La rapidez con que se desarrollan estos síntomas subraya la importancia del diagnóstico precoz y de la intervención oportuna para contener la propagación de la enfermedad.

Seguimiento de la moniliosis con tecnologías digitales
La vigilancia de las enfermedades en los cultivos ha experimentado un progreso considerable gracias a la integración de sistemas digitales avanzados. En particular, tecnologías como Plantvoice® destacan por su capacidad para detectar cambios en los parámetros fisiológicos del fruto. Mediante el uso de sensores de alta precisión, es posible analizar el flujo de agua y la composición de la savia en tiempo real, datos que pueden anticipar la aparición de lesiones típicas de la moniliosis.
En un contexto de vigilancia integrada, la plataforma digital recoge y analiza constantemente estos datos, señalando cualquier anomalía que pudiera indicar el inicio de una infección. Este enfoque permite una intervención específica y oportuna, reduciendo el alcance de la infección y limitando los daños a la producción. La integración de estos sistemas en el proceso de gestión agronómica representa una herramienta innovadora para apoyar las decisiones operativas basadas en datos precisos.
Tabla resumen de la moniliosis (podredumbre parda)
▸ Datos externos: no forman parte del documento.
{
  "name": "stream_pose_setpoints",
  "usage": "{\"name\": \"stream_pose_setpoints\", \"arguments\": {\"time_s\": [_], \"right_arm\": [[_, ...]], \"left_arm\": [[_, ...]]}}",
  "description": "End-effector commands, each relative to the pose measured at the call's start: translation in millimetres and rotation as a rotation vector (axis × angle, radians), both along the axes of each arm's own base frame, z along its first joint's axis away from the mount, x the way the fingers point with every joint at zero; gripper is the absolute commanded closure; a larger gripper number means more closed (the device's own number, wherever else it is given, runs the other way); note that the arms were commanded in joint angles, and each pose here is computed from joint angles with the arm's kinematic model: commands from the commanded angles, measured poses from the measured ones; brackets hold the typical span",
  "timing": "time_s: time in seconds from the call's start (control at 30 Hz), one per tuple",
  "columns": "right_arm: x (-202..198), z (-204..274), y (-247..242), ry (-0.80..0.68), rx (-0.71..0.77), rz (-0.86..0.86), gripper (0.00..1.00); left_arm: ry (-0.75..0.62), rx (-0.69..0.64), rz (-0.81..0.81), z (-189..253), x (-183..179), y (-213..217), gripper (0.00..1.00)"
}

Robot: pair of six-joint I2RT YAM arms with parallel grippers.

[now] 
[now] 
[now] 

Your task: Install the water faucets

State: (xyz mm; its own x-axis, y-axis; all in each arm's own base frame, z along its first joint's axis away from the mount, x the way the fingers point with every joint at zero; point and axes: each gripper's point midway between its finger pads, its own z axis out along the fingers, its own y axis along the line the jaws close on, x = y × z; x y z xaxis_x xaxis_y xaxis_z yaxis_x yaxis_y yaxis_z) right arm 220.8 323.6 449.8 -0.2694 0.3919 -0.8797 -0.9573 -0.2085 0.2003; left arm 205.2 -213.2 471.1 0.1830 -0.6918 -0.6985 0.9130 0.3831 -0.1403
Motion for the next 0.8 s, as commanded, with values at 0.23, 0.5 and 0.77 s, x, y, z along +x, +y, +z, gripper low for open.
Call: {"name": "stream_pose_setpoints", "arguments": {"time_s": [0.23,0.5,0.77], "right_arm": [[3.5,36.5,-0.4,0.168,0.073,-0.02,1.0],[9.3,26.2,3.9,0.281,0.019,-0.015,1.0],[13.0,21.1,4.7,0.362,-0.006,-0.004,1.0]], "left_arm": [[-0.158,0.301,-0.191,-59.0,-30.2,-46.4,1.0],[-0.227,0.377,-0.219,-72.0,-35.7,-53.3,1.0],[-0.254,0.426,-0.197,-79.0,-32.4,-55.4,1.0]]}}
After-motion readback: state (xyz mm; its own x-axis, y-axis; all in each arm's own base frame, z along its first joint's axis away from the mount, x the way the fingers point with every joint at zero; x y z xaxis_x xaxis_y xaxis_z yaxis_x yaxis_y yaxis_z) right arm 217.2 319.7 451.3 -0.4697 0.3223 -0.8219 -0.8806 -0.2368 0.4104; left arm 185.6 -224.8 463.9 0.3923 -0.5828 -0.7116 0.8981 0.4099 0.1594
| Apariencia | Descripción |
| Patógeno | Hongos del género Monilinia |
| Cultivos afectados | Frutas de hueso: melocotones, albaricoques, ciruelas |
| Síntomas iniciales | Lesiones acuosas y pequeñas manchas de decoloración |
| Síntomas avanzados | Expansión de las manchas, putrefacción, alteración de la consistencia y secreción de líquidos |
| Factores ambientales | Humedad elevada, temperaturas moderadas, riego abundante |
| Métodos de propagación | Dispersión de esporas por el agua y el viento, contaminación del suelo y residuos de fruta |
| Monitorización digital | Sensores de alta precisión integrados en plataformas digitales que analizan el flujo de agua y la composición de la savia |
Estrategias operativas de aplicación e intervención
La gestión de la moniliosis requiere una combinación de prácticas agronómicas y seguimiento digital. Un saneamiento adecuado y la eliminación a tiempo de los residuos infectados son medidas preventivas esenciales. La adopción de sistemas de vigilancia digital permite identificar las zonas de riesgo en tiempo real, lo que facilita las intervenciones localizadas que limitan la propagación del patógeno.
En este contexto, el enfoque de los datos en tiempo real ofrece la posibilidad de:
- detectar anomalías en el flujo de agua y en la composición de la savia en una fase temprana.
- cartografía detallada de las zonas afectadas por la infección.
- planificar intervenciones específicas sobre las zonas de riesgo, evitando tratamientos generalizados.
Estas estrategias, integradas con prácticas agronómicas óptimas, contienen eficazmente la aparición y propagación de la enfermedad, protegiendo la calidad de la fruta y la productividad general del cultivo.
PREGUNTAS FRECUENTES
- ¿Qué es la moniliosis y qué cultivos se ven afectados principalmente?
La moniliosis, o podredumbre parda, es una enfermedad fúngica que afecta principalmente a las frutas de hueso, como melocotones, albaricoques y ciruelas, causando podredumbre y deterioro del producto. - ¿Cuáles son los primeros síntomas que indican el inicio de la moniliasis?
Los primeros signos incluyen pequeñas lesiones acuosas y manchas de decoloración en la piel, que rápidamente se expanden hasta convertirse en zonas de putrefacción. - ¿Cómo se propaga el patógeno por la fruta?
El hongo produce esporas que, en presencia de humedad y temperaturas moderadas, germinan y penetran en los tejidos fructíferos, propagándose por el agua, el viento y los residuos contaminados. - ¿Qué parámetros se controlan para la detección precoz de la moniliasis?
Los sensores analizan los cambios en el flujo de agua y la composición de la linfa, parámetros que pueden anticipar la aparición de lesiones. - ¿Cómo apoya la monitorización digital la intervención contra la moniliasis?
Los datos en tiempo real permiten identificar rápidamente las zonas de riesgo, lo que posibilita intervenciones localizadas y oportunas para limitar la propagación de la infección.